Ausnutzung des Erschöpfungszustandes zur Erzwingung einer Aussage

Den Ermittlungsbehörden kann der Zustand der Angeklagten zu Beginn der Beschuldigtenvernehmungen nicht verborgen geblieben sein. Deshalb liegt die Vermutung der Verteidigung auch nahe, dass die Vernehmungen unter Ausnutzung des psychisch und physisch desolaten Zustandes der Angeklagten mit dem Ziel der Erzwingung einer belastenden Aussage erfolgt ist.

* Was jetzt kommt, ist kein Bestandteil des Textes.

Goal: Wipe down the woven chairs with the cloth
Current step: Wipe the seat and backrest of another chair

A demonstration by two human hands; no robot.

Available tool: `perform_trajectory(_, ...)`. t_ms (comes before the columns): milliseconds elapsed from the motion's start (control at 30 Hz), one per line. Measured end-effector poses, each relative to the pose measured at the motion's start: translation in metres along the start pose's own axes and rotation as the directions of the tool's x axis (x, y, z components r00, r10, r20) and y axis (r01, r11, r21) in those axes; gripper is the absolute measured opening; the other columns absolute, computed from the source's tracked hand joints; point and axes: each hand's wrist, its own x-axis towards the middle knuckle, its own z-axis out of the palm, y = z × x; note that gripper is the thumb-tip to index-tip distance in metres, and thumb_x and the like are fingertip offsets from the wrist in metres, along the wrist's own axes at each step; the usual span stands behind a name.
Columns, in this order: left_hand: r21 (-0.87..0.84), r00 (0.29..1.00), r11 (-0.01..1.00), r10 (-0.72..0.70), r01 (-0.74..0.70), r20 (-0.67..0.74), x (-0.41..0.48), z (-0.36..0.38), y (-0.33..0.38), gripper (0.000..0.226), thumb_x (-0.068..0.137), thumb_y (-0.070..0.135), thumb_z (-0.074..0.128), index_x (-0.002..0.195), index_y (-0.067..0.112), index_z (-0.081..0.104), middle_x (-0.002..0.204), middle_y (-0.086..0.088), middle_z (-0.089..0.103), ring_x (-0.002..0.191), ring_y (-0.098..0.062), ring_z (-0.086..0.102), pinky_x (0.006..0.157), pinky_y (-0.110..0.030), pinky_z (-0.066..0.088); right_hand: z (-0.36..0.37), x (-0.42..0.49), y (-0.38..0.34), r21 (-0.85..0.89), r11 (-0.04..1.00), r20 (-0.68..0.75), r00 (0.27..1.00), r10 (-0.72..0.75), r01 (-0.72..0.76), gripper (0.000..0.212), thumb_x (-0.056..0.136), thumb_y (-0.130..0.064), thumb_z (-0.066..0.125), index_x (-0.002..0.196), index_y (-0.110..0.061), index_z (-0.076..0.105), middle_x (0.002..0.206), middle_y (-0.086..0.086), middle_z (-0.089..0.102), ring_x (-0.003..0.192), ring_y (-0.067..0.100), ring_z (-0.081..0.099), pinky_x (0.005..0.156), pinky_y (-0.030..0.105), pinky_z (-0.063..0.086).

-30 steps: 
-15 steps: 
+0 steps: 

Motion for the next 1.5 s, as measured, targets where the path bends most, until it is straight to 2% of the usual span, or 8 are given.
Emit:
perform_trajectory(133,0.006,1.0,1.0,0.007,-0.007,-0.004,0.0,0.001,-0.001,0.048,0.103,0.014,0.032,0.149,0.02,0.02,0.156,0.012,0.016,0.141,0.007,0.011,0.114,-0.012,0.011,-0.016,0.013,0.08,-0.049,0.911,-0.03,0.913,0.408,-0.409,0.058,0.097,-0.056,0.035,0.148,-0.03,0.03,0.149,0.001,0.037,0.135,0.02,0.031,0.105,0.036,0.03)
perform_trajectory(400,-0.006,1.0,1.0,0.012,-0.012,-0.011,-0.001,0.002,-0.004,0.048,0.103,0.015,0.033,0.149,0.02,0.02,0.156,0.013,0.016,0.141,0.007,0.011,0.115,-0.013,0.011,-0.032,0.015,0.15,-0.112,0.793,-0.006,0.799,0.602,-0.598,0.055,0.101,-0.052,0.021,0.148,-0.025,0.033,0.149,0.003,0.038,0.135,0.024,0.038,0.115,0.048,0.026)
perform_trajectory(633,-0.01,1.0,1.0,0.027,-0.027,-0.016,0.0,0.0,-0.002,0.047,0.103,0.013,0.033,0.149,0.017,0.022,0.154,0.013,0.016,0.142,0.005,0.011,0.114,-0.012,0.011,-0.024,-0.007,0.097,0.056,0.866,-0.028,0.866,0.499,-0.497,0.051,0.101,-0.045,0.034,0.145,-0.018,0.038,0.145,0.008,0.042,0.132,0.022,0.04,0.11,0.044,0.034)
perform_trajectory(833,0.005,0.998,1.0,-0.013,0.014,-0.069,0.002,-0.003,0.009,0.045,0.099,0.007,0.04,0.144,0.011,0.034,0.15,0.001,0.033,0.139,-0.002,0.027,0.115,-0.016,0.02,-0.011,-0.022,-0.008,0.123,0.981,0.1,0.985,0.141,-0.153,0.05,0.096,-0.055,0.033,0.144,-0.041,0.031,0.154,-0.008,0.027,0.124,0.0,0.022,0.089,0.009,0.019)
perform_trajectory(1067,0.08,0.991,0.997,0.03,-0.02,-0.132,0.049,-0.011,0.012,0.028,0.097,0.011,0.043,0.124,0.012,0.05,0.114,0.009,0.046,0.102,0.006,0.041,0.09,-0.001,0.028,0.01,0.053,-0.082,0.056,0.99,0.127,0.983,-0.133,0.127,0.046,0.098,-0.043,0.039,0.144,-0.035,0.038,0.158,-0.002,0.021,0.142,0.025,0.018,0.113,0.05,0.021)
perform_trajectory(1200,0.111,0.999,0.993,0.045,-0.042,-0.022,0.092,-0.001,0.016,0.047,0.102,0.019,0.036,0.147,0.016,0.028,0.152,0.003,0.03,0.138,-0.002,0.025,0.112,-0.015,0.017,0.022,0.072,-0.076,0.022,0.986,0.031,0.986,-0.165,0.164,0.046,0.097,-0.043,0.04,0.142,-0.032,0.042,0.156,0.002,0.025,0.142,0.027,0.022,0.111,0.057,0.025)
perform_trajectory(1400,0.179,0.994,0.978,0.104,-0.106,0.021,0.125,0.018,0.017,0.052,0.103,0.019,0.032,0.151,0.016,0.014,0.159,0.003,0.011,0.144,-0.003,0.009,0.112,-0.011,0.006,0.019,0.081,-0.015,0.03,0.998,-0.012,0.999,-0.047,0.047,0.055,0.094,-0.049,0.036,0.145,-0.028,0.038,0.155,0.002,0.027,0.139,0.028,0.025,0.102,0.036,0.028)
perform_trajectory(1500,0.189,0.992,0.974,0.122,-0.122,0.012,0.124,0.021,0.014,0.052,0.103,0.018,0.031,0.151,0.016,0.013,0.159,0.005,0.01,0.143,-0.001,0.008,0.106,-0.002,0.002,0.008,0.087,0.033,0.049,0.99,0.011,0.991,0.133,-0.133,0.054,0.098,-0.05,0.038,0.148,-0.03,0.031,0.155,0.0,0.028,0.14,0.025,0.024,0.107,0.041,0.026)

Massive Beeinträchtigung der Verteidigungsrechte

In dieser Auffassung wird die Verteidigung auch dadurch bestärkt, dass es zum Zeitpunkt der Vernehmungen keinen Tatverdacht gegen die Angeklagte gab. In diesem Zusammenhang kam es durch die Ermittlungsbehörde zu massiven Beeinträchtigungen der Verteidigungsrechte der Angeklagten (§ 136 StPO). Der zweite Teil des Widerspruchs gegen die Beweisverwertung stützt sich folgerichtig auf die Verletzung der Verteidigungsrechte und ist hier näher ausgeführt.